● Prompt: Print the line containing "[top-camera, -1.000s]" and all lines after it, unchanged, through the end of the data. Leave the pictures out.
┄┄┄┄┄┄
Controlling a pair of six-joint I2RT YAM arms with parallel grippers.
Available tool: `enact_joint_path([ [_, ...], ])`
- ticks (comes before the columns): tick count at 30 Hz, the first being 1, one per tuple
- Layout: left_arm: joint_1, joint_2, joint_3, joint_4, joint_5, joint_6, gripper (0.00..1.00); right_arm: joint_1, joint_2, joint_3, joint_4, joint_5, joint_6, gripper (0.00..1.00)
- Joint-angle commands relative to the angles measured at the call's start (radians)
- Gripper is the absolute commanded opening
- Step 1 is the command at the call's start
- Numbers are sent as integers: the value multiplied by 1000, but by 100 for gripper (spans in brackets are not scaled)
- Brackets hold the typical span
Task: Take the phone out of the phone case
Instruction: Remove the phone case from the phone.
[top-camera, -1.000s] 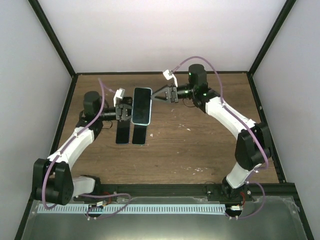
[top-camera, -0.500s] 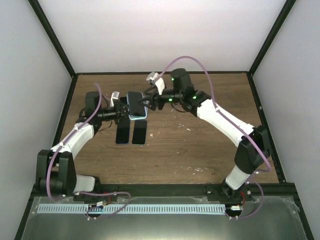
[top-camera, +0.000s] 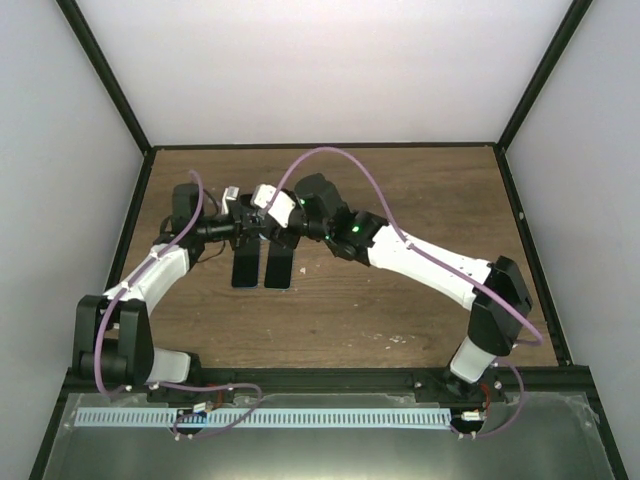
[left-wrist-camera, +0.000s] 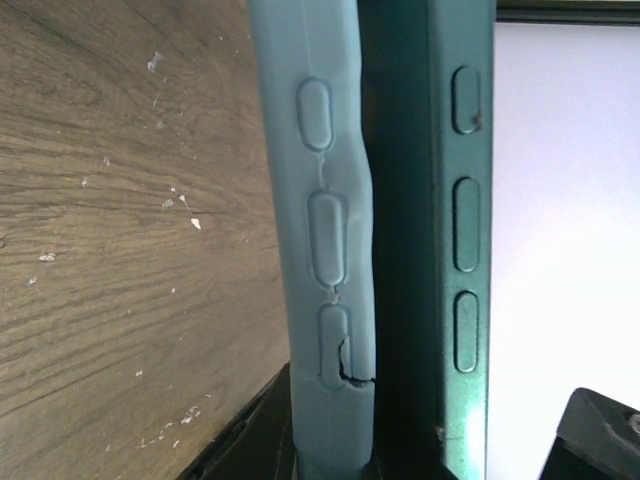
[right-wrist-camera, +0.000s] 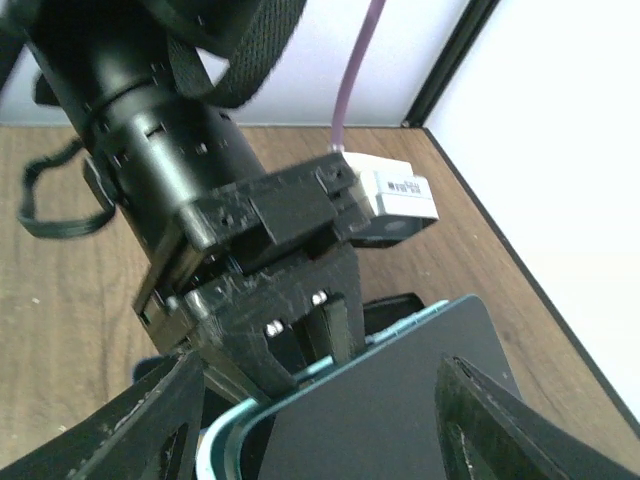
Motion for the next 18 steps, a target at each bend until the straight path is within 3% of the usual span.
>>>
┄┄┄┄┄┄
● Exercise result:
[top-camera, -1.000s] 
[top-camera, -0.500s] 
[top-camera, +0.000s] 
[left-wrist-camera, +0.000s] 
[right-wrist-camera, +0.000s] 
Motion for the next 18 steps, a target at each bend until the straight path is within 3% of the usual span.
>>>

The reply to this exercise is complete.